突然ですが、医者から『がん』を告知されました。

明日1月21日から入院し、24日に手術を受ける予定です。

「どうして今、どうして僕なんだろう」

悩み、苦しみ、襲いかかる様々な不安を抱えながら強く理解したことがあります。

それは、

僕にしかできない役目を与えられたのもしれない

ということです。

だから、

この経験を隠すのではなく広く伝えて、人の役に立つこと。それを実現させる第一歩として、このnoteを書くことにしました。

僕のように、他の誰かが大切な人を泣かせることがないように。

勇気を出してキーボードを叩きます。

健康診断で見つかった異常

昨年に受けた健康診断の際、甲状腺のあたりに大きなしこりがあることを指摘されました。

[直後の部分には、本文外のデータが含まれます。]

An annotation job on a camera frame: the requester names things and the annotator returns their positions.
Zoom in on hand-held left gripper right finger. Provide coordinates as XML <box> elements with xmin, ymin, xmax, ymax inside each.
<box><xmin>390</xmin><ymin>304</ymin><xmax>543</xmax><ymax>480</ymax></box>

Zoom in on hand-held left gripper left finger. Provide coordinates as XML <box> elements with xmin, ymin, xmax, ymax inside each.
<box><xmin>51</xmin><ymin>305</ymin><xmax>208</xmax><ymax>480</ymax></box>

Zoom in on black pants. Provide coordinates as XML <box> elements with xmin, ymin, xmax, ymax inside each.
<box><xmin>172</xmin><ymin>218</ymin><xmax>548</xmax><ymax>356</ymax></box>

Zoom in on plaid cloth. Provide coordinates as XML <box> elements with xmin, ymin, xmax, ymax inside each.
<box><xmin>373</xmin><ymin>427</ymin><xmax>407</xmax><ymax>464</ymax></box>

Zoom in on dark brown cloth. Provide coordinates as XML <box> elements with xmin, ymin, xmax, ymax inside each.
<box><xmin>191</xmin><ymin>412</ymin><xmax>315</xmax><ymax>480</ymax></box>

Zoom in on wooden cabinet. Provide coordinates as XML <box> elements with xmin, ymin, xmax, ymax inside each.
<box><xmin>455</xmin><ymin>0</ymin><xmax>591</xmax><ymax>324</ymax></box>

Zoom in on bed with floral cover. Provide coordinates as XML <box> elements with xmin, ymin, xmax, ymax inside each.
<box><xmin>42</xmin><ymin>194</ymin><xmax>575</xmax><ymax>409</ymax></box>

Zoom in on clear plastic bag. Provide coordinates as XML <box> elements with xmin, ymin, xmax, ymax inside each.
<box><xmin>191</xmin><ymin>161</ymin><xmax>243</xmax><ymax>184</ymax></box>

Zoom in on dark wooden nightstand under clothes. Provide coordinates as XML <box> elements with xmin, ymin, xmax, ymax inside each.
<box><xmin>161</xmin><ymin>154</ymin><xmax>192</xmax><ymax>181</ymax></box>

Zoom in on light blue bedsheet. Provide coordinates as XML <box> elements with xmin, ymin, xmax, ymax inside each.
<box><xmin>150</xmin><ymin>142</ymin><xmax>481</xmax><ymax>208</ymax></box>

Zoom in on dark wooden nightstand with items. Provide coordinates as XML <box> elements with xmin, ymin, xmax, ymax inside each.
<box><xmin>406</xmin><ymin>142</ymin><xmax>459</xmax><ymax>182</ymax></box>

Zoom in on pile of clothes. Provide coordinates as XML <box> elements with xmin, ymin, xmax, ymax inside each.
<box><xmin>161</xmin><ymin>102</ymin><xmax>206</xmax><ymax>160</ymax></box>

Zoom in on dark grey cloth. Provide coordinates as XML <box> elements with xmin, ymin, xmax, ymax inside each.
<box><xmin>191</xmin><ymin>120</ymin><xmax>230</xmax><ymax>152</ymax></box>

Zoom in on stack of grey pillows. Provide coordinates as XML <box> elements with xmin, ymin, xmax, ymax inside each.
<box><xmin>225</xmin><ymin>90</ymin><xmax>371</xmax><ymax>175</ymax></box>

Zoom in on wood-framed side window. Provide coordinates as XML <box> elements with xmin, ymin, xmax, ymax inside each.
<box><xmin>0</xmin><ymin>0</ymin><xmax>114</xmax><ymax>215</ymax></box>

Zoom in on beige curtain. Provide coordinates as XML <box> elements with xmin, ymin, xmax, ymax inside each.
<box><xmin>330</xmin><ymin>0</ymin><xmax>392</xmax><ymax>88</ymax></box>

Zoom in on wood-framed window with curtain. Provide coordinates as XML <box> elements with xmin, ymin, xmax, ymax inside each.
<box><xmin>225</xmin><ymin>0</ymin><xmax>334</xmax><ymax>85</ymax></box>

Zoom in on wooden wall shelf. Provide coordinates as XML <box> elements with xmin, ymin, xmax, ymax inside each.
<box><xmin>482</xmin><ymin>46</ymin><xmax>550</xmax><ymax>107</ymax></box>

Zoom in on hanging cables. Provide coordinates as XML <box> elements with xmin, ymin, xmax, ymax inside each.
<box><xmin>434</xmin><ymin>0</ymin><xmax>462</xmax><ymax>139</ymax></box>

痛みや違和感も全くなかったため、手で触って確認できた時は自分でも驚きましたが、先生は「念の為、時間あるときに耳鼻科の専門医に一度診てもらってね」程度の軽い感じで診察は終わりました。

「そうか。自分も40歳になったし、ちょっとずつ体にも異変が出てくるかもな」

先生からの声掛けに同調するように、僕もまた軽く受け止めていました。

僕は日頃から食べ物にできるだけ気をつけているし、農作業以外にも適度な運動を心がけるなど決して生活習慣が悪いわけではないと思います。

ただ恥ずかしながら、このように検診を受けたのは数年ぶり。農家になってからは記憶がないので、少なくとも5年以上は真剣に自分の体と向き合えていなかったことになります。

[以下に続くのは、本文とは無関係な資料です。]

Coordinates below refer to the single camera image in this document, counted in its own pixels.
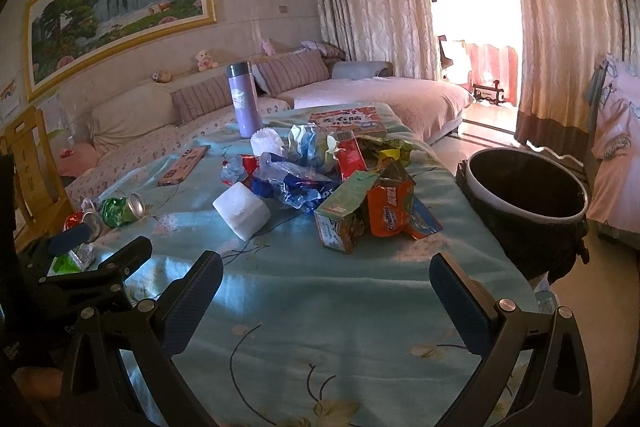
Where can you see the striped pillow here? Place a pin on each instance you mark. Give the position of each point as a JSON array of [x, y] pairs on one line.
[[292, 72], [202, 99]]

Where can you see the green drink can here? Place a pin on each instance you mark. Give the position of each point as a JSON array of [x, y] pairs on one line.
[[117, 211]]

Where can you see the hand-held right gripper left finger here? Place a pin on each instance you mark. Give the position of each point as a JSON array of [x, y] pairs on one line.
[[192, 307]]

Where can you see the light blue floral tablecloth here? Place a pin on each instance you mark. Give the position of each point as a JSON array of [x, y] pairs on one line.
[[300, 307]]

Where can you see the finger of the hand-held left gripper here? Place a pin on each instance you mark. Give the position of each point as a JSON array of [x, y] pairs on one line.
[[125, 257], [67, 241]]

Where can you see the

そして別の日。耳鼻科の専門医に診てもらうために病院へ行きました。

先生によると、例え甲状腺に腫瘍が見つかったとしても、そのほとんどのケースは良性とのこと。

それを聞いて僕はとても安心しました。

思いもよらなかった『がん』の告知

細胞を調べる検査の一回目、その後再検査と二日間に渡って通院。後日、結果を聞くために改めて病院を訪れます。

対面した先生はすこし間を置いたあと、ゆっくりと口を開きました。

「良性でした。このまま経過観察しましょう」という、僕を安心させてくれる言葉ではなく、

「悪性の腫瘍。つまり『がん』の可能性が非常に高い。手術が必要です。」

という、予想もしていなかった内容でした。

いや、思い返してみると「もしかしたらそうかもしれない」という心構えがあった気がします。

何の根拠もなかったのですが、万が一の時に理性を保つために予め覚悟を用意していたのかもしれません。

なぜならその時、僕の心はとても落ち着いていたからです。

淡々と段取りを進めていく過程をどこか自分事ではないように感じながら、その後すぐに現実を突きつけられる出来事が起こります。

一番大切な人を傷つけてしまった

この頃はまだ毎日のようにきゅうりを収穫している時期。僕が病院に行っている間、妻が仕事を手伝ってくれていました。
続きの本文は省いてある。